- **Exercise aim**: There is material below. Print exactly the lines starting at the line with "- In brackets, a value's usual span" and ending at the line with "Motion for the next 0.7", ends included, and no others.

- **Material for this task**:
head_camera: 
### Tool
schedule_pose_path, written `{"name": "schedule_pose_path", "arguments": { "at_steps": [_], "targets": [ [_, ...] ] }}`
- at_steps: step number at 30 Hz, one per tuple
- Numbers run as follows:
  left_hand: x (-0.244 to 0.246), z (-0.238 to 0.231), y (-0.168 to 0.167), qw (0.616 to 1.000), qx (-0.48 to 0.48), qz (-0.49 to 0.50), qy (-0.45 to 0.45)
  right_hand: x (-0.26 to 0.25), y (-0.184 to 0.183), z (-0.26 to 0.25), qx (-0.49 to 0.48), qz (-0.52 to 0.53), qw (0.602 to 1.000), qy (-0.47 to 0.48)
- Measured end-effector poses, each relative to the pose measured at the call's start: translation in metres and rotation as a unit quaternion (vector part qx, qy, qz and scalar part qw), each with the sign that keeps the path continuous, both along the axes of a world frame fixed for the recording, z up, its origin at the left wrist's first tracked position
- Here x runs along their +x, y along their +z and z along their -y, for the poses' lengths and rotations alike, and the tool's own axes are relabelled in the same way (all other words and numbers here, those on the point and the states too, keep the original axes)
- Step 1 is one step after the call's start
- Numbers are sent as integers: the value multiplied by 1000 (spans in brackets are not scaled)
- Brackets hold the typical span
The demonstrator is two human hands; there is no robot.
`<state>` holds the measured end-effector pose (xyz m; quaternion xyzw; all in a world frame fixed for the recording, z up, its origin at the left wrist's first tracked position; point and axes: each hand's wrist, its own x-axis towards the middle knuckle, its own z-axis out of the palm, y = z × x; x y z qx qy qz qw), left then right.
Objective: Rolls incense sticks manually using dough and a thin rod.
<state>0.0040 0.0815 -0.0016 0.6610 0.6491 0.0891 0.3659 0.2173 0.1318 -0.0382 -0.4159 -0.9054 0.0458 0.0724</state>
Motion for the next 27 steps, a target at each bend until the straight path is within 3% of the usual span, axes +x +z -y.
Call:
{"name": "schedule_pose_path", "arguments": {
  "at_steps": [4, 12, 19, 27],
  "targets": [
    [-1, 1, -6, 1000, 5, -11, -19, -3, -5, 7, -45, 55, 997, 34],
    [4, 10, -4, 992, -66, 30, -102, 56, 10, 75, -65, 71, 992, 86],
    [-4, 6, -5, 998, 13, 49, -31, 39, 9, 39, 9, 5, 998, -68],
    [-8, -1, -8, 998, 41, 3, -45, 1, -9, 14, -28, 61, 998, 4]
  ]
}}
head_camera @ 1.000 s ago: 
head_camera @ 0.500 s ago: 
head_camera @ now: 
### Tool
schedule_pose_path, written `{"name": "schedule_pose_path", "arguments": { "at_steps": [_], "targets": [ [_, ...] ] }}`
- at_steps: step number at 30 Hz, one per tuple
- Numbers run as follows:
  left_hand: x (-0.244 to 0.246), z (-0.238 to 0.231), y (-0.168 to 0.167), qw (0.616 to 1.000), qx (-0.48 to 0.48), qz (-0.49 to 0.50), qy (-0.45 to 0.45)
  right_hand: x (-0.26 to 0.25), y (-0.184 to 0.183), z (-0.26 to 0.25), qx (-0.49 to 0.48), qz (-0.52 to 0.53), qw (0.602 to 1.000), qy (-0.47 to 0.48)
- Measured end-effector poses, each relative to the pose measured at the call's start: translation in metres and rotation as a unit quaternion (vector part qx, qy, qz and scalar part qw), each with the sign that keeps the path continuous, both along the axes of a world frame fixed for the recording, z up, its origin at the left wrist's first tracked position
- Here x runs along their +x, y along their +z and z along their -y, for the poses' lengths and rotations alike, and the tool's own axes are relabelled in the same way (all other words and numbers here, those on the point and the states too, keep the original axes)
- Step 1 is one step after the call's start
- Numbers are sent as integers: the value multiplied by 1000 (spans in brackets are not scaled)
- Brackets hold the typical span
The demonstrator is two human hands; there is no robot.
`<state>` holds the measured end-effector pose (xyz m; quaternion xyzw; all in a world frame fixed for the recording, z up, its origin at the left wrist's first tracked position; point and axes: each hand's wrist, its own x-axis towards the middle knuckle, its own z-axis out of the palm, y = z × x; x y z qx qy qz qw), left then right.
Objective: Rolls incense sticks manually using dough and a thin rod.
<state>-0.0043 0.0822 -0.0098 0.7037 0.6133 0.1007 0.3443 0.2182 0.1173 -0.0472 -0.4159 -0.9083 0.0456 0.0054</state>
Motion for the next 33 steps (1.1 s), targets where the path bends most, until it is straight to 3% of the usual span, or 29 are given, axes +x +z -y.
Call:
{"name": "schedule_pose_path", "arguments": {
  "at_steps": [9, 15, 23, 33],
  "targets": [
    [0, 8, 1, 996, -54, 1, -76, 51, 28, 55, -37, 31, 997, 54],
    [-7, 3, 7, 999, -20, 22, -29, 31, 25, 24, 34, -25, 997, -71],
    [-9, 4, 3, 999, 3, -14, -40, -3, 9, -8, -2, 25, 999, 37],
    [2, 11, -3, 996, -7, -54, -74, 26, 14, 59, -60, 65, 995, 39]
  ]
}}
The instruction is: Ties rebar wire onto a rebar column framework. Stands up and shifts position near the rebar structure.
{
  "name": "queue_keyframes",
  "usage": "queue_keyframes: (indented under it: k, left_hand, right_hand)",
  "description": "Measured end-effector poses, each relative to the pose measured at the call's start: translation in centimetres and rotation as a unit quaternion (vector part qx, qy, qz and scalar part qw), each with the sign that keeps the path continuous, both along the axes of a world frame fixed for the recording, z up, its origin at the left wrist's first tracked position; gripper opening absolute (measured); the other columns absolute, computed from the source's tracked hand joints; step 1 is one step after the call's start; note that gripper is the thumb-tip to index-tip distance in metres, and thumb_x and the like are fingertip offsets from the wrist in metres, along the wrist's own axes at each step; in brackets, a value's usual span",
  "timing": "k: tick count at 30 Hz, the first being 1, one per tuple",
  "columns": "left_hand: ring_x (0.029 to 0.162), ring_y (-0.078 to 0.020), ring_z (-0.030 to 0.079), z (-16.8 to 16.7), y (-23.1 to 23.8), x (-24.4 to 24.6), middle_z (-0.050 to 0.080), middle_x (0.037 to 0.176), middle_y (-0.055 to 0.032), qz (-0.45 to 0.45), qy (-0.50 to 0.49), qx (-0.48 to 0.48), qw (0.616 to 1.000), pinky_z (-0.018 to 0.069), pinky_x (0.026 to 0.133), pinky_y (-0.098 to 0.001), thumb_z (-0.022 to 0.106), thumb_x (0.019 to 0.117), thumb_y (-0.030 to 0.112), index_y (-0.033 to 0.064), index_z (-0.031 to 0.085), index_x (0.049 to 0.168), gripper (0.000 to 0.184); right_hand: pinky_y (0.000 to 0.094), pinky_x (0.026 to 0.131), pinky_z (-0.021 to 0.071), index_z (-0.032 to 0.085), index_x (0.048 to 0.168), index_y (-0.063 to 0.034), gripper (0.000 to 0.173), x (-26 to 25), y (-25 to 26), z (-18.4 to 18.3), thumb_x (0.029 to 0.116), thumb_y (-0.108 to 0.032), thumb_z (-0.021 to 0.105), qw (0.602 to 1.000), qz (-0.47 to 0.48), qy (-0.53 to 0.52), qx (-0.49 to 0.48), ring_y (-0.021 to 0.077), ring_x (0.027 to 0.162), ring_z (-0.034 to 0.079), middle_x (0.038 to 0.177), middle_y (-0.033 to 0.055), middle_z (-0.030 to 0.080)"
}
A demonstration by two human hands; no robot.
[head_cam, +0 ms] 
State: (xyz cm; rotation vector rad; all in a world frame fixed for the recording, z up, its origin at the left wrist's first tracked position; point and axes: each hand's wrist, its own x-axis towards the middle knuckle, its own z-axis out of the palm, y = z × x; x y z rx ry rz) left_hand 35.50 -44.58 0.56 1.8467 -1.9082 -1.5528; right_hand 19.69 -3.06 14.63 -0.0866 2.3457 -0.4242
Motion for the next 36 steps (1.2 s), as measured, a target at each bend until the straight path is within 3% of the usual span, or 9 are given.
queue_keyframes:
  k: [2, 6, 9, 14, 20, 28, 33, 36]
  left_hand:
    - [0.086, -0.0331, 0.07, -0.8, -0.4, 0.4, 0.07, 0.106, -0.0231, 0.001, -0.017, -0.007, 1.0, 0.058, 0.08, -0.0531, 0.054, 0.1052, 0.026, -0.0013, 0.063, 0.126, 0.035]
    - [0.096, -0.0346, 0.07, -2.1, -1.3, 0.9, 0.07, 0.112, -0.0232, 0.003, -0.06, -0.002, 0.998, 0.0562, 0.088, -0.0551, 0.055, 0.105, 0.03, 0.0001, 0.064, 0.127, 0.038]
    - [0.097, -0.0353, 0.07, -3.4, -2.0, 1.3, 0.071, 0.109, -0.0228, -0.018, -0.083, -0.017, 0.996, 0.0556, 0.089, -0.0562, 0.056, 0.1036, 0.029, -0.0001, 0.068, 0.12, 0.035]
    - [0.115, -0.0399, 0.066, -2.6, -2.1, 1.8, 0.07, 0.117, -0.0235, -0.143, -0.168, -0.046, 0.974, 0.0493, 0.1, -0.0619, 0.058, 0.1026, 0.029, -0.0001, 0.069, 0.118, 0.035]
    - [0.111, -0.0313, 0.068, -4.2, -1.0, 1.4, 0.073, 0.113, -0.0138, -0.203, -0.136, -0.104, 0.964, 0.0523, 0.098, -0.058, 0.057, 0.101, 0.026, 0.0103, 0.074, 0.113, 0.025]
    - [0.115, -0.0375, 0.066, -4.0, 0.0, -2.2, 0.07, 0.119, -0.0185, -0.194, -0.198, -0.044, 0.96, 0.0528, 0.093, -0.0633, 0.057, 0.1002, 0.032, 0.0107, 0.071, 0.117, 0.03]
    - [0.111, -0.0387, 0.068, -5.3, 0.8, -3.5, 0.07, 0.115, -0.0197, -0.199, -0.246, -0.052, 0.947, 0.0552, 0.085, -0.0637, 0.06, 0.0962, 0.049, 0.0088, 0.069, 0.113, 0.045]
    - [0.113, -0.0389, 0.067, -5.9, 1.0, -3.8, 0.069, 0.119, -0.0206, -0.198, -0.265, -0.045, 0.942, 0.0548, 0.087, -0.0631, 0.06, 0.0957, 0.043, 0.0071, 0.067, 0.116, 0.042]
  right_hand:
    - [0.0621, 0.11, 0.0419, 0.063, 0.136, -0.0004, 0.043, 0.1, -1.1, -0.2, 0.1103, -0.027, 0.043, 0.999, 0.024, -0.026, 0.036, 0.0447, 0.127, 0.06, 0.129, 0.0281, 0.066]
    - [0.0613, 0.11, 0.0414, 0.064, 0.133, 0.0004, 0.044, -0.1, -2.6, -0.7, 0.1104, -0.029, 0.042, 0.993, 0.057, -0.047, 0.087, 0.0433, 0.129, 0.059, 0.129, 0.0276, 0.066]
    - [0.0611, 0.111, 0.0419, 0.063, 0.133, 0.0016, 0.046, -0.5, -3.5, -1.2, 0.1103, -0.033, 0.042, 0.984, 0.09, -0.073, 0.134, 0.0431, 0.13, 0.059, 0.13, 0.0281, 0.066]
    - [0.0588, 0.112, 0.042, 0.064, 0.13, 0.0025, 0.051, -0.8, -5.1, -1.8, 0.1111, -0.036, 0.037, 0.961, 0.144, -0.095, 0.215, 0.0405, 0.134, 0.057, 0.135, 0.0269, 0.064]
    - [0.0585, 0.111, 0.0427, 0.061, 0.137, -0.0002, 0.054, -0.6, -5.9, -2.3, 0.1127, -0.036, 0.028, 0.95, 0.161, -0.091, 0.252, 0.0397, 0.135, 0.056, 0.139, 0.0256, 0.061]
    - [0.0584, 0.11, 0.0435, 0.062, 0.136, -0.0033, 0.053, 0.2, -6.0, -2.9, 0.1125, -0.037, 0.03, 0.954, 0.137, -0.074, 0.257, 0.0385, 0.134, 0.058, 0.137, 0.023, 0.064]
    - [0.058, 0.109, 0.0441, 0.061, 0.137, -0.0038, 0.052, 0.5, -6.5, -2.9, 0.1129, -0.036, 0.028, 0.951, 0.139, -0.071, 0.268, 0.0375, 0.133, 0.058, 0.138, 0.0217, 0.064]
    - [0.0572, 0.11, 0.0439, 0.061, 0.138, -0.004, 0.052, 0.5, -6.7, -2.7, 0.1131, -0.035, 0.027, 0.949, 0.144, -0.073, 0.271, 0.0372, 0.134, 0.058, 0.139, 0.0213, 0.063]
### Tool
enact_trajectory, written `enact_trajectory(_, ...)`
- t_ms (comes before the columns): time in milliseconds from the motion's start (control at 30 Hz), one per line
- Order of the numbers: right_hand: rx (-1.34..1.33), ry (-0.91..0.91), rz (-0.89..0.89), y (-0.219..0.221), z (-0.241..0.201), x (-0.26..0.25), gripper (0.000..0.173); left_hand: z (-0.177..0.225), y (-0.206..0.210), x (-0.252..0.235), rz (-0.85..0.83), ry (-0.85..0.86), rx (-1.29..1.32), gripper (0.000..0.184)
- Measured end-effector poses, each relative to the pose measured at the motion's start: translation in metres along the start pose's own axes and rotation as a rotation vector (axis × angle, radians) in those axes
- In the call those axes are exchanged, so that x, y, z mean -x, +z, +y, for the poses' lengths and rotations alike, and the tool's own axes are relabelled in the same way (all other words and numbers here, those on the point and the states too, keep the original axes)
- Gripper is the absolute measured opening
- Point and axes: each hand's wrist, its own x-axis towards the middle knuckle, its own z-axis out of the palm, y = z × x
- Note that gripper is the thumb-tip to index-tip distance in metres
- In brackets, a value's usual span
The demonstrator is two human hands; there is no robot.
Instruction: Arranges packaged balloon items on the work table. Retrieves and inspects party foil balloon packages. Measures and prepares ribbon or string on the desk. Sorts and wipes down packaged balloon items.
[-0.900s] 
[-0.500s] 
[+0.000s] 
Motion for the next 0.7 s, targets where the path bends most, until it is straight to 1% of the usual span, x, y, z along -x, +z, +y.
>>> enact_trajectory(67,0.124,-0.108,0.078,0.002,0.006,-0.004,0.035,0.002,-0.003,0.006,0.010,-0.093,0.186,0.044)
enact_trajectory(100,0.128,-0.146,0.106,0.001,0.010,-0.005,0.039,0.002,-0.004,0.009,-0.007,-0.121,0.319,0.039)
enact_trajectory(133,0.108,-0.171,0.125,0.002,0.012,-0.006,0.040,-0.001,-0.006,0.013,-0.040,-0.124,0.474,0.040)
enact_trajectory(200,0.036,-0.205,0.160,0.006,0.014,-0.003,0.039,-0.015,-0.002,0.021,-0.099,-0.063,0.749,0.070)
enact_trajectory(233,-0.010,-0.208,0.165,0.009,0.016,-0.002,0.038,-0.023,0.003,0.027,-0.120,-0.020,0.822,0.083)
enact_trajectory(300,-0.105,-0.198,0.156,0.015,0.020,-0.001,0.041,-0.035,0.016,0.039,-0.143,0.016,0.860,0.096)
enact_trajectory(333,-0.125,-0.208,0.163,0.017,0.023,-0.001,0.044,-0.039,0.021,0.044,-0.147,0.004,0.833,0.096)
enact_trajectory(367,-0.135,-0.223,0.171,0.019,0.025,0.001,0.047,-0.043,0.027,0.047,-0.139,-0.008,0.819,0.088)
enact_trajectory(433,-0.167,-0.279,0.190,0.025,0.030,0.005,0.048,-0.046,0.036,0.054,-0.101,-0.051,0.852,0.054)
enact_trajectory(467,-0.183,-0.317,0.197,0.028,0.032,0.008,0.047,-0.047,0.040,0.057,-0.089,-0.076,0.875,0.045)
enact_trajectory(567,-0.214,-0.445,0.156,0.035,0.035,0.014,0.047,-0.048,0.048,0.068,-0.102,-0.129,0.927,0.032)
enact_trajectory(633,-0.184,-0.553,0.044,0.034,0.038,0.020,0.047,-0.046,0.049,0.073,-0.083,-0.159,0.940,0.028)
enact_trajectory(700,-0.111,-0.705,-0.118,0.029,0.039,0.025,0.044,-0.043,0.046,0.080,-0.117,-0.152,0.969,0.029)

- **Completed exercise**:
- In brackets, a value's usual span
The demonstrator is two human hands; there is no robot.
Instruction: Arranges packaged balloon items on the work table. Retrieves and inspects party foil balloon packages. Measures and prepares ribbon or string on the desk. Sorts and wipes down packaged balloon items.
[-0.900s] 
[-0.500s] 
[+0.000s] 
Motion for the next 0.7 s, targets where the path bends most, until it is straight to 1% of the usual span, x, y, z along -x, +z, +y.

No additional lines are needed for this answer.